(RECORDED DATA Opens)

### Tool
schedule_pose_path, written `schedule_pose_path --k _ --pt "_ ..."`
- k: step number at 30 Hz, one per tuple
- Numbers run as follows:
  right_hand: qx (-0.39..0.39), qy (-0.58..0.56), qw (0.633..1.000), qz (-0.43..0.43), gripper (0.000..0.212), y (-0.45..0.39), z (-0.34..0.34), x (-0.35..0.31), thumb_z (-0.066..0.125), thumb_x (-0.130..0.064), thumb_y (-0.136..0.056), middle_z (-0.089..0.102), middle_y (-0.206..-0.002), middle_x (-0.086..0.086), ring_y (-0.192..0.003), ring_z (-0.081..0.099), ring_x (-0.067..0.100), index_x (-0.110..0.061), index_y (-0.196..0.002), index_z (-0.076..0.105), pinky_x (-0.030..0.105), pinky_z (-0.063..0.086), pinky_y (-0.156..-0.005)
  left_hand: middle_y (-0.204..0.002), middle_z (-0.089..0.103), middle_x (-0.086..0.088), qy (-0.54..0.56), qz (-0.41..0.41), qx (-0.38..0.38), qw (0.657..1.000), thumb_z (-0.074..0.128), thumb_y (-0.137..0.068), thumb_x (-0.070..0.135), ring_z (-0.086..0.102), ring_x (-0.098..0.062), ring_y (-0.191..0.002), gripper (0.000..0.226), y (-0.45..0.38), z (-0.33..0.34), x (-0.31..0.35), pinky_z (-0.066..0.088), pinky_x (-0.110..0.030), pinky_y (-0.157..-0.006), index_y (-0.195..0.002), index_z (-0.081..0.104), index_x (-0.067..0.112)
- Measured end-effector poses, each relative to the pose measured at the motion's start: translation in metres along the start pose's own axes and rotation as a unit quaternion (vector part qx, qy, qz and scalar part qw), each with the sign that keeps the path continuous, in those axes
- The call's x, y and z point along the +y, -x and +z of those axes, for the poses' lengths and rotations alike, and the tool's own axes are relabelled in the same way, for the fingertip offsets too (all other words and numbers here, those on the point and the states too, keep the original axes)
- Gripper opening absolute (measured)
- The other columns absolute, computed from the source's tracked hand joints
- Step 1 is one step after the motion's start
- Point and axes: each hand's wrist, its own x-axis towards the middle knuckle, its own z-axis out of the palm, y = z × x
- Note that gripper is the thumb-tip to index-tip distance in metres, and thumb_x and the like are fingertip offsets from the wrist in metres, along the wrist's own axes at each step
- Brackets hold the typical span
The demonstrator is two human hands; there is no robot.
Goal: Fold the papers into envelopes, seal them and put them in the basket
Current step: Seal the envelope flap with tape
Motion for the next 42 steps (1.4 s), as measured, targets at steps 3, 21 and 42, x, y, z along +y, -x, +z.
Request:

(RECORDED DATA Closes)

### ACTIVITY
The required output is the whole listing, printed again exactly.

### TASK RESPONSE
### Tool
schedule_pose_path, written `schedule_pose_path --k _ --pt "_ ..."`
- k: step number at 30 Hz, one per tuple
- Numbers run as follows:
  right_hand: qx (-0.39..0.39), qy (-0.58..0.56), qw (0.633..1.000), qz (-0.43..0.43), gripper (0.000..0.212), y (-0.45..0.39), z (-0.34..0.34), x (-0.35..0.31), thumb_z (-0.066..0.125), thumb_x (-0.130..0.064), thumb_y (-0.136..0.056), middle_z (-0.089..0.102), middle_y (-0.206..-0.002), middle_x (-0.086..0.086), ring_y (-0.192..0.003), ring_z (-0.081..0.099), ring_x (-0.067..0.100), index_x (-0.110..0.061), index_y (-0.196..0.002), index_z (-0.076..0.105), pinky_x (-0.030..0.105), pinky_z (-0.063..0.086), pinky_y (-0.156..-0.005)
  left_hand: middle_y (-0.204..0.002), middle_z (-0.089..0.103), middle_x (-0.086..0.088), qy (-0.54..0.56), qz (-0.41..0.41), qx (-0.38..0.38), qw (0.657..1.000), thumb_z (-0.074..0.128), thumb_y (-0.137..0.068), thumb_x (-0.070..0.135), ring_z (-0.086..0.102), ring_x (-0.098..0.062), ring_y (-0.191..0.002), gripper (0.000..0.226), y (-0.45..0.38), z (-0.33..0.34), x (-0.31..0.35), pinky_z (-0.066..0.088), pinky_x (-0.110..0.030), pinky_y (-0.157..-0.006), index_y (-0.195..0.002), index_z (-0.081..0.104), index_x (-0.067..0.112)
- Measured end-effector poses, each relative to the pose measured at the motion's start: translation in metres along the start pose's own axes and rotation as a unit quaternion (vector part qx, qy, qz and scalar part qw), each with the sign that keeps the path continuous, in those axes
- The call's x, y and z point along the +y, -x and +z of those axes, for the poses' lengths and rotations alike, and the tool's own axes are relabelled in the same way, for the fingertip offsets too (all other words and numbers here, those on the point and the states too, keep the original axes)
- Gripper opening absolute (measured)
- The other columns absolute, computed from the source's tracked hand joints
- Step 1 is one step after the motion's start
- Point and axes: each hand's wrist, its own x-axis towards the middle knuckle, its own z-axis out of the palm, y = z × x
- Note that gripper is the thumb-tip to index-tip distance in metres, and thumb_x and the like are fingertip offsets from the wrist in metres, along the wrist's own axes at each step
- Brackets hold the typical span
The demonstrator is two human hands; there is no robot.
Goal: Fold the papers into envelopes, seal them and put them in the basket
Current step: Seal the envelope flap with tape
Motion for the next 42 steps (1.4 s), as measured, targets at steps 3, 21 and 42, x, y, z along +y, -x, +z.
Request:

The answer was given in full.